My old post about 23s data seems to have vanished when the wiki and forum crashed so I’m reuploading my question.
I started a project to use mothur to classify 23s rRNA sequences. To do this I’ve tried to create my own alignment database from BLAST results and using the SINA aligner. After this I have to do some quality control on the aligned output file like removing spaces between identifiers and deleting duplicate identifiers. However, when I try to run align.seqs against example sequences to test the alignment or if I try to use an ecoli sequences to get the start and end values for pcr.seqs I get this error out of mothur:
[ERROR]: template is not aligned, aborting.
Does anyone have any advice?
Thanks for your help,
Most often when people get this error its because one or two sequences are short.
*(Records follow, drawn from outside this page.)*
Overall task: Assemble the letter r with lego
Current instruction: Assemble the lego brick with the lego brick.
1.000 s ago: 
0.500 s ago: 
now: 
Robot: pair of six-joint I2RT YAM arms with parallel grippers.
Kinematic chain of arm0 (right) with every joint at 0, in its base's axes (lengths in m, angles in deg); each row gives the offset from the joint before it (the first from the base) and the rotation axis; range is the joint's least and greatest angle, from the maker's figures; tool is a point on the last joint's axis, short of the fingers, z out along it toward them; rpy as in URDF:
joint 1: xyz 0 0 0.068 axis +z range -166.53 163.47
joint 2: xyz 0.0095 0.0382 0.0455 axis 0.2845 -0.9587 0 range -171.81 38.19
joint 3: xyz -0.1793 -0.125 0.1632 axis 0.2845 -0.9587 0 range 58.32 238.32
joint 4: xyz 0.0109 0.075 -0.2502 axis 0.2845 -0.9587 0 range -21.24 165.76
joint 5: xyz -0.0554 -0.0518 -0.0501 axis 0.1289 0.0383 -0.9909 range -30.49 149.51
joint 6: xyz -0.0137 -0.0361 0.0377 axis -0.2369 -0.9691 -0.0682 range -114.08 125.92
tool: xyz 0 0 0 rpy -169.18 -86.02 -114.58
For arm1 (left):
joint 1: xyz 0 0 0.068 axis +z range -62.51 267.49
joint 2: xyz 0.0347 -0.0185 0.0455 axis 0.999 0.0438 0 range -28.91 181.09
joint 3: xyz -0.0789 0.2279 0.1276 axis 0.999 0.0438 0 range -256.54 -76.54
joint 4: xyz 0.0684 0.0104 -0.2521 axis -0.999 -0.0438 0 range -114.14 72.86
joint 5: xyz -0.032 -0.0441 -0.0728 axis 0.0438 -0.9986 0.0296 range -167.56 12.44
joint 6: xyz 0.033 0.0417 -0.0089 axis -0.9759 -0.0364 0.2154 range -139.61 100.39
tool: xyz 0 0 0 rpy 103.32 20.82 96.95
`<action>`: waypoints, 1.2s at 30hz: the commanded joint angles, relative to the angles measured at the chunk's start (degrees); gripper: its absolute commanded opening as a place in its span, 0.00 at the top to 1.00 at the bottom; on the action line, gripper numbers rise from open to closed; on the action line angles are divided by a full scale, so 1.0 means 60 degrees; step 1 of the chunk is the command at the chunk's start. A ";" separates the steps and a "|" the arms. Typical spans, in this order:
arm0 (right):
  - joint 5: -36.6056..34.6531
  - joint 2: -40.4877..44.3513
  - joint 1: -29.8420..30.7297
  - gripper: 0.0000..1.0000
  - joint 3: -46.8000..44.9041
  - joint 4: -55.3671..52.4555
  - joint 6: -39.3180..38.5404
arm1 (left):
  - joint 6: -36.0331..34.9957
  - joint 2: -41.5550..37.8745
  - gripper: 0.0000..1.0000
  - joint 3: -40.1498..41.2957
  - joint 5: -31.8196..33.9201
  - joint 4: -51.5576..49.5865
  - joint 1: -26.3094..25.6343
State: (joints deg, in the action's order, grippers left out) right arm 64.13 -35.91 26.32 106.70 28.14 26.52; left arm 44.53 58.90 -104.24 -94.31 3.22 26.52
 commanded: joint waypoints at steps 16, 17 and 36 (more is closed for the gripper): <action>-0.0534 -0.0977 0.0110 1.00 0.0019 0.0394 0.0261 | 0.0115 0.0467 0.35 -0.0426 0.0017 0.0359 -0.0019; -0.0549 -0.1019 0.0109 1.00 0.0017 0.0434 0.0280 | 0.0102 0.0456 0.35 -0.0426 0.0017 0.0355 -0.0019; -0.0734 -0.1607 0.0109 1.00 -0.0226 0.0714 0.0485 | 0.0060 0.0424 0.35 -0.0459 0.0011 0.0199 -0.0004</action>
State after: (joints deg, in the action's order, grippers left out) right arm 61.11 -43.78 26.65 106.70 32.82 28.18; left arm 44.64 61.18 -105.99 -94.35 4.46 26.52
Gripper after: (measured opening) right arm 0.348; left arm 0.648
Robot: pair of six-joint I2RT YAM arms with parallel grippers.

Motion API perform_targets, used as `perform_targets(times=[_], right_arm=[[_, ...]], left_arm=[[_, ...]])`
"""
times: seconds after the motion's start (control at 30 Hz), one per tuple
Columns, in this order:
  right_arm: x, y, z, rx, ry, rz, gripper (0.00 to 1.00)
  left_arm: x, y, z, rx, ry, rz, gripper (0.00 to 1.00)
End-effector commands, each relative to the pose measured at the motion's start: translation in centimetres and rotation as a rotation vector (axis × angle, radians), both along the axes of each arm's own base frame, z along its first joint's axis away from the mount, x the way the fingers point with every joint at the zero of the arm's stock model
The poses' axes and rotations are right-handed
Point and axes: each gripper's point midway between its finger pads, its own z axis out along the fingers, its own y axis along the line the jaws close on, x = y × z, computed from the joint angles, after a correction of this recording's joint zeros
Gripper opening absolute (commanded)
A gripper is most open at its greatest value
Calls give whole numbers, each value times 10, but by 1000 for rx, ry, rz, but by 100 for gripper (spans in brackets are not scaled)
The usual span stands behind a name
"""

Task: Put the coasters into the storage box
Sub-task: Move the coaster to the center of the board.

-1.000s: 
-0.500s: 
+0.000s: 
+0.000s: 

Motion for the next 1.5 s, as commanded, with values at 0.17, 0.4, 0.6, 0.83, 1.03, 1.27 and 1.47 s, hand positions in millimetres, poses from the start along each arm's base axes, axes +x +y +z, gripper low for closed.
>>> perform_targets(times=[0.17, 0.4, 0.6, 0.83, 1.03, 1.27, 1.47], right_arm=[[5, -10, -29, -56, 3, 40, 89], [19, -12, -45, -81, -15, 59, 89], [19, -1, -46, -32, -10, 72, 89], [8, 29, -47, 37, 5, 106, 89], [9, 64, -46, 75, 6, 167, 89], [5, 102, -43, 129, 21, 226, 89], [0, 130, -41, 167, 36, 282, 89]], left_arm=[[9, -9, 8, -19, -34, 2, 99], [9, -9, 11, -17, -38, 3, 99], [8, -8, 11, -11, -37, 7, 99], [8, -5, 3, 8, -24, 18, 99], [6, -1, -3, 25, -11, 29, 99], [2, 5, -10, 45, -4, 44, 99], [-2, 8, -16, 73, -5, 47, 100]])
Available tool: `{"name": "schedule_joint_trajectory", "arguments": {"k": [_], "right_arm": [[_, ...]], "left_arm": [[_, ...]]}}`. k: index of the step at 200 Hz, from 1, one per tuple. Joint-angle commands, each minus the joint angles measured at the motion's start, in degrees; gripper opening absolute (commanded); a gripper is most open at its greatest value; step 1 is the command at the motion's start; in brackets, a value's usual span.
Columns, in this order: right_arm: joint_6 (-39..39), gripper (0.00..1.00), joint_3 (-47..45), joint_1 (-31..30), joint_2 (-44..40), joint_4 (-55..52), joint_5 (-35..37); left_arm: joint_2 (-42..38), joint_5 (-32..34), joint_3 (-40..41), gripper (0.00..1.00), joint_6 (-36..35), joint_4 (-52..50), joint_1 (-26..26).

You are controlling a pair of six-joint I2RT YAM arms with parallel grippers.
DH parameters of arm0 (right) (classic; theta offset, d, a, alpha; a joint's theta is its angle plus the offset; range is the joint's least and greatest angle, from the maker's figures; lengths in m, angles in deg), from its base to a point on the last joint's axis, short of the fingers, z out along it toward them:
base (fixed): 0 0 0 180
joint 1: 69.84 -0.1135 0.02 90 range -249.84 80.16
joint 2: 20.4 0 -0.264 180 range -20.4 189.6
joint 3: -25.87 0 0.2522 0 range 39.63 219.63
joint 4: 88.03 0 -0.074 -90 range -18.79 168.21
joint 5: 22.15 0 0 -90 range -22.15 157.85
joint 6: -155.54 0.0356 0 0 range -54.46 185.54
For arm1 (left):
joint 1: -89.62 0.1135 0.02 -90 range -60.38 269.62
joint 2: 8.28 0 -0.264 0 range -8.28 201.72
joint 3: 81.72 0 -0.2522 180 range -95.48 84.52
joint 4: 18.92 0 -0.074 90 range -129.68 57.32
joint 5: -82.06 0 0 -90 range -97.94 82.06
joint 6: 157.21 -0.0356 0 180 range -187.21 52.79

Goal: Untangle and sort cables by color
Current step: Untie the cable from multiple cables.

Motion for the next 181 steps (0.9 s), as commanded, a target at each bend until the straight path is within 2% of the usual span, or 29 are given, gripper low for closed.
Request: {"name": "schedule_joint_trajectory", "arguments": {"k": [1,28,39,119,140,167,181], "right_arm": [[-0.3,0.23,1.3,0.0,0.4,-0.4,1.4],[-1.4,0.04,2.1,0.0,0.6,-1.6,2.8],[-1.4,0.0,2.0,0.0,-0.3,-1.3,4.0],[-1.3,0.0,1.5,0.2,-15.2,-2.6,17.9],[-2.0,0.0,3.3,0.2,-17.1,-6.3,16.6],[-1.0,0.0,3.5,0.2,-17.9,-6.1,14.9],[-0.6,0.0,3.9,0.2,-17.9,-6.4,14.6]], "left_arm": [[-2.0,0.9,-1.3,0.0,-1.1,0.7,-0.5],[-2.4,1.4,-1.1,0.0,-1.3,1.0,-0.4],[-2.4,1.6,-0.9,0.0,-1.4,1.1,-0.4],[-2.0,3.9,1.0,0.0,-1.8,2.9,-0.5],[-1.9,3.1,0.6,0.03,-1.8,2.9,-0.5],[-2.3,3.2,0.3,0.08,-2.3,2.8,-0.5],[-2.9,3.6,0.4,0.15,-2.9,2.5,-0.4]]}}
Here’s a little trick that may help you figure out which ones:
mothur > set.dir(debug=t)
mothur > filter.seqs(fasta=yourReferenceFile, vertical=T)
Mothur will attempt to filter the sequences. You don’t care about the results, but you should see something like:
Using 1 processors.
[DEBUG]: U68589 length = 943
[DEBUG]: U68590 length = 497
[ERROR]: Sequences are not all the same length, please correct.
This should help you find the short sequence.
That worked great! One thing to note for anyone else that tries this is when I tried to enter these commands at first I still saw the same output as before but no debug lines were coming up. To fix this I changed the debug=t in the first command to a capital “T” and then I saw the correct sequence lengths.